Certamente quando ad un paziente, quale che sia la fascia di età, viene detto di cessare l’attività sportiva, modificare le abitudini o inserire un defibrillatore, il terremoto è sconvolgente. “Quello che sta accadendo corrisponde a un lutto, alla perdita della fantasia che noi tutti abbiamo, di avere un corpo perfetto, una condizione di invulnerabilità”.

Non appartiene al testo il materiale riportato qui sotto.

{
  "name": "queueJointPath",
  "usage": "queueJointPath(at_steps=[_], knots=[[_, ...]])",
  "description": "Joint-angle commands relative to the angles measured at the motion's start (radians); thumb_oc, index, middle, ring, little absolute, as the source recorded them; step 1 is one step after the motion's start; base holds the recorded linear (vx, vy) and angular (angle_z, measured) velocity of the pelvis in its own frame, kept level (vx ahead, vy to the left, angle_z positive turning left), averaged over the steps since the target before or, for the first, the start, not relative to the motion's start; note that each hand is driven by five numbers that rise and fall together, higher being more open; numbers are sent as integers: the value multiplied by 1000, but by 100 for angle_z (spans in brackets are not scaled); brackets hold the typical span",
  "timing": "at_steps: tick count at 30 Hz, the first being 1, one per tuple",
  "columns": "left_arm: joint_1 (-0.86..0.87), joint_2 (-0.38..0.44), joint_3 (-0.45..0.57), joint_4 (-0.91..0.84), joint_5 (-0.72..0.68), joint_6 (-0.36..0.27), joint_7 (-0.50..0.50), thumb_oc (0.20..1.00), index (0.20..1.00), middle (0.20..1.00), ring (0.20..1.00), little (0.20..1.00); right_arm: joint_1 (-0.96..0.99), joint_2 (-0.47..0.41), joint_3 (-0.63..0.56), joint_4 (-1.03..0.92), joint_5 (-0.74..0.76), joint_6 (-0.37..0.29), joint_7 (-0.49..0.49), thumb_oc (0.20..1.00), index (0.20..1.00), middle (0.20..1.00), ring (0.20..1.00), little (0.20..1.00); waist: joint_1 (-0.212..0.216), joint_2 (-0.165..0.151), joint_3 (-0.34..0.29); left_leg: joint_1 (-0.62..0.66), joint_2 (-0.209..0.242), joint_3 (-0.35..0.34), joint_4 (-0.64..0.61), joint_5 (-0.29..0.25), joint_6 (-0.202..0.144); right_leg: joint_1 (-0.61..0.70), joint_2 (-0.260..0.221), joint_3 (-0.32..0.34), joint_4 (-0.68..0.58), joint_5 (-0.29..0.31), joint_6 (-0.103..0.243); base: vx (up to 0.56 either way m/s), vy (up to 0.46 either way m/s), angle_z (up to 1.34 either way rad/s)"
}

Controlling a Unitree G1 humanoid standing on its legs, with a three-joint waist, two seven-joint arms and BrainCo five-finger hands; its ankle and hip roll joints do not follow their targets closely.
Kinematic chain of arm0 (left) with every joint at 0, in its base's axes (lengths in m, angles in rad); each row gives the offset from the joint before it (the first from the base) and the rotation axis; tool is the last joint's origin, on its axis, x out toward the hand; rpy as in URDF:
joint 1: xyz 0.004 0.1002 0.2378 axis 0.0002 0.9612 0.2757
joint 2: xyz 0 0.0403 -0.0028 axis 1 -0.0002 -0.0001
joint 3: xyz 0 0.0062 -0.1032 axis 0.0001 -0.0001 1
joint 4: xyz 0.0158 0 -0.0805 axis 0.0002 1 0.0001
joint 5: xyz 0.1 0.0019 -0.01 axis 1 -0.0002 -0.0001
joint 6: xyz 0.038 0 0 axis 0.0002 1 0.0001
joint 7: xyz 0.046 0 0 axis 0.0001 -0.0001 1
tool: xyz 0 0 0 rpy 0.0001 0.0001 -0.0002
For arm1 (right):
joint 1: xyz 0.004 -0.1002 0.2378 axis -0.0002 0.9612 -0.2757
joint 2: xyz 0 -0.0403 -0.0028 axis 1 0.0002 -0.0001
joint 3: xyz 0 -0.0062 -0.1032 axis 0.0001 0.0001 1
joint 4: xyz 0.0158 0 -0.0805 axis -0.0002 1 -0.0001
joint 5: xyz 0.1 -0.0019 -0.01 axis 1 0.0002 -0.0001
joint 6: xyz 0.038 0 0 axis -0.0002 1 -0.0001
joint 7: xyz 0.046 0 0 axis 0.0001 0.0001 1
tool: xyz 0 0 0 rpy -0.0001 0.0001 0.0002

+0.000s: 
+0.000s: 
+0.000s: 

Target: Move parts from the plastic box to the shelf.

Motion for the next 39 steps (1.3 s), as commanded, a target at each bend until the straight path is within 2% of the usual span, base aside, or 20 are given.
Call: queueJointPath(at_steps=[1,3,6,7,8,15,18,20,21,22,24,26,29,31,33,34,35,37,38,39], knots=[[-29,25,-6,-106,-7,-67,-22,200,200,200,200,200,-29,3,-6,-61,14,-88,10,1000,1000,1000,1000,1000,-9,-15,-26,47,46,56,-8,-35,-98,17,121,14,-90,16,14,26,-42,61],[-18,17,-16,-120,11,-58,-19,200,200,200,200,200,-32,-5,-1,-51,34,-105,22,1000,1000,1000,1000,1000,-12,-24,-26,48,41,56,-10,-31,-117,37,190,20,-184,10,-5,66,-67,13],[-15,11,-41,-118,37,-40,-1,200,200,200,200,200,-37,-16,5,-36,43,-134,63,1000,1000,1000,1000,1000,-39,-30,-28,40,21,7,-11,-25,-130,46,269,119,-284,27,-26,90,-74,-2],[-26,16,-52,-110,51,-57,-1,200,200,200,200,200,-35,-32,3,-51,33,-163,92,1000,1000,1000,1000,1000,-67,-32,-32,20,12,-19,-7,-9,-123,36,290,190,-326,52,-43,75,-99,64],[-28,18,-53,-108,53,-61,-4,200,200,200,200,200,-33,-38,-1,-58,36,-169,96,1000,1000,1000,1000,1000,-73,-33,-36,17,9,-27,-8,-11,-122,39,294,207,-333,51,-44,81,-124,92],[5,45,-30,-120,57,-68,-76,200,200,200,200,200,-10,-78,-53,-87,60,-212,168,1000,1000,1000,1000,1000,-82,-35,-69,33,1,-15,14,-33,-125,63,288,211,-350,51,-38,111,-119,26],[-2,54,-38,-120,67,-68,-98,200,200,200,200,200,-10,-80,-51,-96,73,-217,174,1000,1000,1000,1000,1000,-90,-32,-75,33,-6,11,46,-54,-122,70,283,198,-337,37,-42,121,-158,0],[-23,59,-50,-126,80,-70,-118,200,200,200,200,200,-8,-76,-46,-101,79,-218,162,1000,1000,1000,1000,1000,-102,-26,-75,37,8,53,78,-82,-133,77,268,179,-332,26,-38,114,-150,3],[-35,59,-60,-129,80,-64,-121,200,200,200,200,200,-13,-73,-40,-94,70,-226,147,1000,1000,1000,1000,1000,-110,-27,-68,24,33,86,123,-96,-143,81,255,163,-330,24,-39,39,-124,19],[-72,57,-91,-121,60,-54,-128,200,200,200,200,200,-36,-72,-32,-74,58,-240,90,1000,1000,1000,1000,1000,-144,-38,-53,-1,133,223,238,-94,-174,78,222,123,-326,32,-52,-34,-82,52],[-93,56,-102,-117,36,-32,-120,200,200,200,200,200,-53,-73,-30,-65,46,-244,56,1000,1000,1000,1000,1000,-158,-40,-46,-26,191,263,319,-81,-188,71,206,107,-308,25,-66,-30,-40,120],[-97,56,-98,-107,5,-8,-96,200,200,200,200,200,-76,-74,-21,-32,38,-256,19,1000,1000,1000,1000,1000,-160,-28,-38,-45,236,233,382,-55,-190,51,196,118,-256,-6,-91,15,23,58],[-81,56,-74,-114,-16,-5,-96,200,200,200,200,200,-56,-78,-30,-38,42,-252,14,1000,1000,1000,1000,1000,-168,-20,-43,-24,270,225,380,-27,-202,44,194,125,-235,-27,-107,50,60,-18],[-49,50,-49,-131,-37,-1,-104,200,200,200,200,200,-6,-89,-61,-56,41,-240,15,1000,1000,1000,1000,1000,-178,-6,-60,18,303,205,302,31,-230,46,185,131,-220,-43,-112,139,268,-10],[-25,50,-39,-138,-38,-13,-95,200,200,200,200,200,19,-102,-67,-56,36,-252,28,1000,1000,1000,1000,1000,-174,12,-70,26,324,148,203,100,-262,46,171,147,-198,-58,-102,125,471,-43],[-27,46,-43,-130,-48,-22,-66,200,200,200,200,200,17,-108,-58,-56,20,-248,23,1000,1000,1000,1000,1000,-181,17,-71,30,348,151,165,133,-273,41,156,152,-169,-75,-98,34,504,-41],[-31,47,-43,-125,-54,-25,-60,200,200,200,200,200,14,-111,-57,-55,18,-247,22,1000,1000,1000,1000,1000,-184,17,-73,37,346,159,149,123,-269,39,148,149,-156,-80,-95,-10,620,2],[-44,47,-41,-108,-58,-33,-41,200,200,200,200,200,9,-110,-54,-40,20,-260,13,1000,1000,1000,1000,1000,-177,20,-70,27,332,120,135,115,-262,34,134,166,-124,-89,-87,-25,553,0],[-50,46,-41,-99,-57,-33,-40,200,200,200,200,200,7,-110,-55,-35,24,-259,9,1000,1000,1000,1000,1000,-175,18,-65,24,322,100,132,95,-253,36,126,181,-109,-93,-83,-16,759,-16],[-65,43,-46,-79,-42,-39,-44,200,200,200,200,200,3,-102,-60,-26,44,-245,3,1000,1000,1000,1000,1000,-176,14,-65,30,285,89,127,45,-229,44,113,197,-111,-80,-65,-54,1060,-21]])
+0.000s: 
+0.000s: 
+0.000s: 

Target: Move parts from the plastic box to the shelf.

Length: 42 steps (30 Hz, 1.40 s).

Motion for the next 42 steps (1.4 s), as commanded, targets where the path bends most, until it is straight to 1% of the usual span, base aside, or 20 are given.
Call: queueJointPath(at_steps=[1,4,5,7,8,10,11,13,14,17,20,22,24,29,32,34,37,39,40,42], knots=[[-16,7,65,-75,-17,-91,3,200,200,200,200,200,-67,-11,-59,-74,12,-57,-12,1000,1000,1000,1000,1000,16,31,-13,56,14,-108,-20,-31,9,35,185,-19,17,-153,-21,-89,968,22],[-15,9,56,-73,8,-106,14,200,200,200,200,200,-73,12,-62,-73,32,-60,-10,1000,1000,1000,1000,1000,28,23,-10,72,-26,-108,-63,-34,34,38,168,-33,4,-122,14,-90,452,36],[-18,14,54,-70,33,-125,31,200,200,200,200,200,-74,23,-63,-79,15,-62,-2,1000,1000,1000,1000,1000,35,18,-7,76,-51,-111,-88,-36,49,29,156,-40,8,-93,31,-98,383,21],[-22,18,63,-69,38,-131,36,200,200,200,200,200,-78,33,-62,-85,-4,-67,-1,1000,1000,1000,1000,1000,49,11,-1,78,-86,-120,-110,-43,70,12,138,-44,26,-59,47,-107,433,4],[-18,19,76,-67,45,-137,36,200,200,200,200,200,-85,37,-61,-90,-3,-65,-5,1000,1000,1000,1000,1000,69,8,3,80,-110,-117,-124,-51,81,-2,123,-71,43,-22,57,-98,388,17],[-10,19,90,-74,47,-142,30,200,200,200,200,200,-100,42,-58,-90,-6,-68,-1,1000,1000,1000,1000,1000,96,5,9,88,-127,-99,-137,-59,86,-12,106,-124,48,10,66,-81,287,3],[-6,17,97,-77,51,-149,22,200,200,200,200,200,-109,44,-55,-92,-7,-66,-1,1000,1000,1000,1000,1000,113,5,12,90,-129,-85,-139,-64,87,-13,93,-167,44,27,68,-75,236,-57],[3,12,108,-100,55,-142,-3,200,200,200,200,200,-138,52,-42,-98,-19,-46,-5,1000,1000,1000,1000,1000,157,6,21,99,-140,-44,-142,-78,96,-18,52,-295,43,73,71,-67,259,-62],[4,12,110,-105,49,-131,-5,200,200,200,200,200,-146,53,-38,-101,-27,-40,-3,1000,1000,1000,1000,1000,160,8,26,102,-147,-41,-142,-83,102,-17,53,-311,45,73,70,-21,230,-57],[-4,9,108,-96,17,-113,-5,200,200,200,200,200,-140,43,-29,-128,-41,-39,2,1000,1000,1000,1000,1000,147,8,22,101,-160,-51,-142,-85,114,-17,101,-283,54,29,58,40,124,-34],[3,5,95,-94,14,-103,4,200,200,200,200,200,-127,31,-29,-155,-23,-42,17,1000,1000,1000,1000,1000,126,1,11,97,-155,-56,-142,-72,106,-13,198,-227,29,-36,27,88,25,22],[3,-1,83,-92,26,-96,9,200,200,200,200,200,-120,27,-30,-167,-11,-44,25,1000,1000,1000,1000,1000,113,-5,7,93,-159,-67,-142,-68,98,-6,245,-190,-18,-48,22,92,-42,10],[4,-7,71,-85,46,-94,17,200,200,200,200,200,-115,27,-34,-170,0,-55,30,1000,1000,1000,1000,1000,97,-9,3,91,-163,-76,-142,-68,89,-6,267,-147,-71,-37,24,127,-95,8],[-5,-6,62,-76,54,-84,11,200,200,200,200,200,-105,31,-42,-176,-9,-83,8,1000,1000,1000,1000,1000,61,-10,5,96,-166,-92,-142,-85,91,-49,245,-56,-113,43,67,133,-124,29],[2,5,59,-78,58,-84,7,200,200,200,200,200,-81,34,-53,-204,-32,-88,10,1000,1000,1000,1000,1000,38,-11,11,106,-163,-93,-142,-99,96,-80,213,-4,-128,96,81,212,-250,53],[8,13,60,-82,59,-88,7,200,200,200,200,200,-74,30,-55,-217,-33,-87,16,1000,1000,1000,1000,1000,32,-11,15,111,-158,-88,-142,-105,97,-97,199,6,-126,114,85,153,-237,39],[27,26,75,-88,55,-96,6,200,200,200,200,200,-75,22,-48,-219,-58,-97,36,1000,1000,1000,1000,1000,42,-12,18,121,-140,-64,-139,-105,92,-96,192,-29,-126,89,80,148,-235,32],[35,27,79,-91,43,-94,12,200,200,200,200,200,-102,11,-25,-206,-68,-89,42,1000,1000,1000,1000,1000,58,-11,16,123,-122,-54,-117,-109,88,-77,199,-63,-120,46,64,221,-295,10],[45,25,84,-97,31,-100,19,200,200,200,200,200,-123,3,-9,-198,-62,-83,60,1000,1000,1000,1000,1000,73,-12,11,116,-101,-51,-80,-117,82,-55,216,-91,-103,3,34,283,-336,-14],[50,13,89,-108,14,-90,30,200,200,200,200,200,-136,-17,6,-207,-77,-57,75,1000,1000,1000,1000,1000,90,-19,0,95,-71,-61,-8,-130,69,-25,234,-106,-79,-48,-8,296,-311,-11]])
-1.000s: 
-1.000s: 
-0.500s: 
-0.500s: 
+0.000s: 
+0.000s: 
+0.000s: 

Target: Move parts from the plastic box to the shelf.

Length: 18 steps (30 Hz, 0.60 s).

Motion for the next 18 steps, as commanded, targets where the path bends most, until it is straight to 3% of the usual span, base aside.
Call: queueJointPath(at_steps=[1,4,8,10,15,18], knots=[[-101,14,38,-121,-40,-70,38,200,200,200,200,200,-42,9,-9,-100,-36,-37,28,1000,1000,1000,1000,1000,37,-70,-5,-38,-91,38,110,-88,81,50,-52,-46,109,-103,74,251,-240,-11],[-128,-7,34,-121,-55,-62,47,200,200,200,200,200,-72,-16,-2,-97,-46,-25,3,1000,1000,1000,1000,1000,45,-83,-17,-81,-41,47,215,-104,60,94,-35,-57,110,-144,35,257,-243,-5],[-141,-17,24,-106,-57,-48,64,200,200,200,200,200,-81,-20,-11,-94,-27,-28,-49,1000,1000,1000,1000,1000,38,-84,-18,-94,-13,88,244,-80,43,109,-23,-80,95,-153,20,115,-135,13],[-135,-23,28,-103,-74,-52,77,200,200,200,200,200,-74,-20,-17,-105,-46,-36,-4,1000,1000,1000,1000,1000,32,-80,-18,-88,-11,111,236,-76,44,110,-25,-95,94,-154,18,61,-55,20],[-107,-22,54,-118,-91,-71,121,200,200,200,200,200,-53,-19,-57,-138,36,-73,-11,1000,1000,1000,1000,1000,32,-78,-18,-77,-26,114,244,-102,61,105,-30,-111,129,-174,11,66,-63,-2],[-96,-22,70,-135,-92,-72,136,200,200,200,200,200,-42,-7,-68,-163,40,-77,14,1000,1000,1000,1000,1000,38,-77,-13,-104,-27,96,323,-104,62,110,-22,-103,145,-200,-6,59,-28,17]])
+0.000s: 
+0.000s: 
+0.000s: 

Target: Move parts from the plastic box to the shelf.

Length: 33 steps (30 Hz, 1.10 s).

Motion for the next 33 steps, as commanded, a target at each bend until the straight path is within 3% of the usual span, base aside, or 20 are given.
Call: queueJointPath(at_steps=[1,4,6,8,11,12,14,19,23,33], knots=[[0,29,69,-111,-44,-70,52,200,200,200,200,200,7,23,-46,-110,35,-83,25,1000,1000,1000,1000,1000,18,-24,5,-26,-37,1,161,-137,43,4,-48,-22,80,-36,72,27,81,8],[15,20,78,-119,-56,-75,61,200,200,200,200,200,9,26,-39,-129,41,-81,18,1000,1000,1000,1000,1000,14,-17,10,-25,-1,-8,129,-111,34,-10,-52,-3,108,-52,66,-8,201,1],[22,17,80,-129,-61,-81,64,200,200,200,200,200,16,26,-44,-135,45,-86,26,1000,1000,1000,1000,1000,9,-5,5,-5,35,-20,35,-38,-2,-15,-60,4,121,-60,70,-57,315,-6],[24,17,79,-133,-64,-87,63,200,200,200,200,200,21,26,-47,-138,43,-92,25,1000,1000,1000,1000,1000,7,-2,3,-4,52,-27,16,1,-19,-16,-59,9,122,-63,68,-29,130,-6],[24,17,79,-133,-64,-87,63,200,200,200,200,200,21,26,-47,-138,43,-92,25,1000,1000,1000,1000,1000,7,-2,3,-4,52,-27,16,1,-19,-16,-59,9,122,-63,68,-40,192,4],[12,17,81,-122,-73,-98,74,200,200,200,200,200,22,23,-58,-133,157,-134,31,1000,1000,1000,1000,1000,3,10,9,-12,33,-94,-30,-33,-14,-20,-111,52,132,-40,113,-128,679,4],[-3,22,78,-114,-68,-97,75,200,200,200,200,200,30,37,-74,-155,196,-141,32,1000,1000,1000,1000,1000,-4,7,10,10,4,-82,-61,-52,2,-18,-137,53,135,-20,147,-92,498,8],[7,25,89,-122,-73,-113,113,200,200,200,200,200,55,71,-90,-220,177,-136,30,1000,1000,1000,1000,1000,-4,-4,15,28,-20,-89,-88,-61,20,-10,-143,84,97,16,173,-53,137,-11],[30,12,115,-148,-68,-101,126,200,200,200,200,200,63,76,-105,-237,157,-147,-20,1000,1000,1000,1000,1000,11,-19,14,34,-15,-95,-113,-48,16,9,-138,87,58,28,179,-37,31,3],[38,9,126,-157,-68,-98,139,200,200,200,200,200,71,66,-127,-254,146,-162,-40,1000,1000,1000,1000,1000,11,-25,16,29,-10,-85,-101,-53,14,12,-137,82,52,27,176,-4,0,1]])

Guendalina Rossi ricorda le fasi riconoscibili della risposta allo shock della scoperta della malattia. C’è un primo stadio in cui si dice no, non può essere vero, questa cosa non è vera! È la negazione di un’evidenza che non si intende accettare. Poi segue la fase in cui si è molto arrabbiati, risentiti perché non si può perdere quella condizione di benessere a cui siamo abituati. “C’è poi il momento della contrattazione, sì mi piace questa parola, inizia una fase di contrattazione, un periodo di depressione, quindi una condizione di tristezza, un po’ di nostalgia per quello che abbiamo perso e, quando va bene, arriva l’accettazione”. L’accettazione sì, che naturalmente non significa contentezza per questo nuovo status, “ma che il paziente riesce ad inglobare questa novità nella propria esistenza e ricostruisce un nuovo equilibrio che tenga conto del fatto di avere una malattia che diventa la tua compagna di vita”. Una compagna per sempre e dalla quale non si divorzierà mai.  Si firma un armistizio con lei, si fa una pace che consenta di accettarla e di condurre una vita vivibile, anche piacevole.